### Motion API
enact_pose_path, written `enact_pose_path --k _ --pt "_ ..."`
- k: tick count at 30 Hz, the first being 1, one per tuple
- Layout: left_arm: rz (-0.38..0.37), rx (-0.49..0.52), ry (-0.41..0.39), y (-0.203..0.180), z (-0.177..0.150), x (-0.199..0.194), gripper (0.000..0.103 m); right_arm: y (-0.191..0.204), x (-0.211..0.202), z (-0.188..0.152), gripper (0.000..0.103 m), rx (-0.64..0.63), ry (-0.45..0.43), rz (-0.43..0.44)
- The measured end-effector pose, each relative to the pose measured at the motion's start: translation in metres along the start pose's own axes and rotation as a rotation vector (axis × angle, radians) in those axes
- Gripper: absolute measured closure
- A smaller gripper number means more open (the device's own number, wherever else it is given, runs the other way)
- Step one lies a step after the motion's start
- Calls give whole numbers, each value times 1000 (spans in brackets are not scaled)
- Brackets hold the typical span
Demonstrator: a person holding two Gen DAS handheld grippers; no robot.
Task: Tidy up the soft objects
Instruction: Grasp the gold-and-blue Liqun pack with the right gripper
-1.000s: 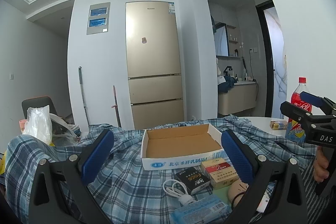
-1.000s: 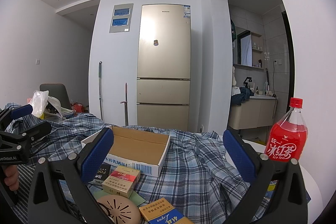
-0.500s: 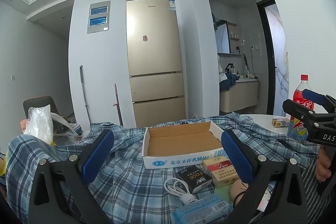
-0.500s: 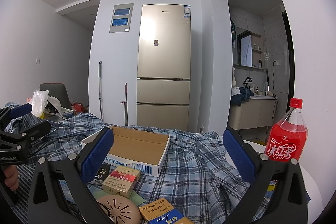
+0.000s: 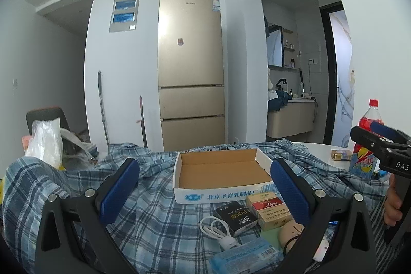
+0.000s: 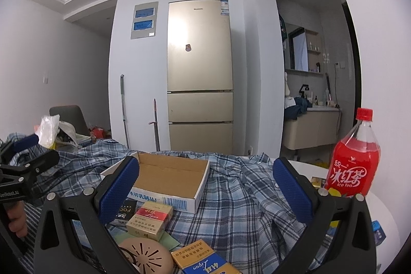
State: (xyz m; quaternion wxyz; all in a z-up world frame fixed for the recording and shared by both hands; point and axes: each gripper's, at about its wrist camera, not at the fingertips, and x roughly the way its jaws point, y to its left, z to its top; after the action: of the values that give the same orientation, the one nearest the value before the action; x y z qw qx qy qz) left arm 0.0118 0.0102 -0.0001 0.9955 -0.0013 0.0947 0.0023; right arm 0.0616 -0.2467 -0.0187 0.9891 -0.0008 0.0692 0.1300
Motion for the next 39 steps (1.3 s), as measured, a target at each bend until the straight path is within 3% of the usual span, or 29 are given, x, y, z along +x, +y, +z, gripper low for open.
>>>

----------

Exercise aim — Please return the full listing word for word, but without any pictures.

Exercise answer —
### Motion API
enact_pose_path, written `enact_pose_path --k _ --pt "_ ..."`
- k: tick count at 30 Hz, the first being 1, one per tuple
- Layout: left_arm: rz (-0.38..0.37), rx (-0.49..0.52), ry (-0.41..0.39), y (-0.203..0.180), z (-0.177..0.150), x (-0.199..0.194), gripper (0.000..0.103 m); right_arm: y (-0.191..0.204), x (-0.211..0.202), z (-0.188..0.152), gripper (0.000..0.103 m), rx (-0.64..0.63), ry (-0.45..0.43), rz (-0.43..0.44)
- The measured end-effector pose, each relative to the pose measured at the motion's start: translation in metres along the start pose's own axes and rotation as a rotation vector (axis × angle, radians) in those axes
- Gripper: absolute measured closure
- A smaller gripper number means more open (the device's own number, wherever else it is given, runs the other way)
- Step one lies a step after the motion's start
- Calls give whole numbers, each value times 1000 (spans in brackets are not scaled)
- Brackets hold the typical span
Demonstrator: a person holding two Gen DAS handheld grippers; no robot.
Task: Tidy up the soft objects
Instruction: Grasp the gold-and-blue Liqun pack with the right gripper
-1.000s: 
-1.000s: 
-0.500s: 
-0.500s: 
+0.000s: 
+0.000s: 
State: (xyz m; quaternion wxyz; all in a z-up world frame fixed for the recording and shared by both hands; point and axes: each gripper's, at about its wrist camera, not at the fingertips, and x roughly the way its jaws point, y to its left, z to its top; after the action: of the values that give the same orientation, the one nearest the value before the action; x y z qw qx qy qz) left arm 0.0118 0.0102 -0.0001 0.9955 -0.0013 0.0947 0.0023; right arm 0.0616 -0.2467 -0.0187 0.9891 -0.0008 0.0692 0.1300
Motion for the next 39 steps (1.3 s), as measured, a target at each bend until the straight path is within 3% of the usual span, or 29 are given, x, y, z along +x, +y, +z, gripper low for open.
>>>

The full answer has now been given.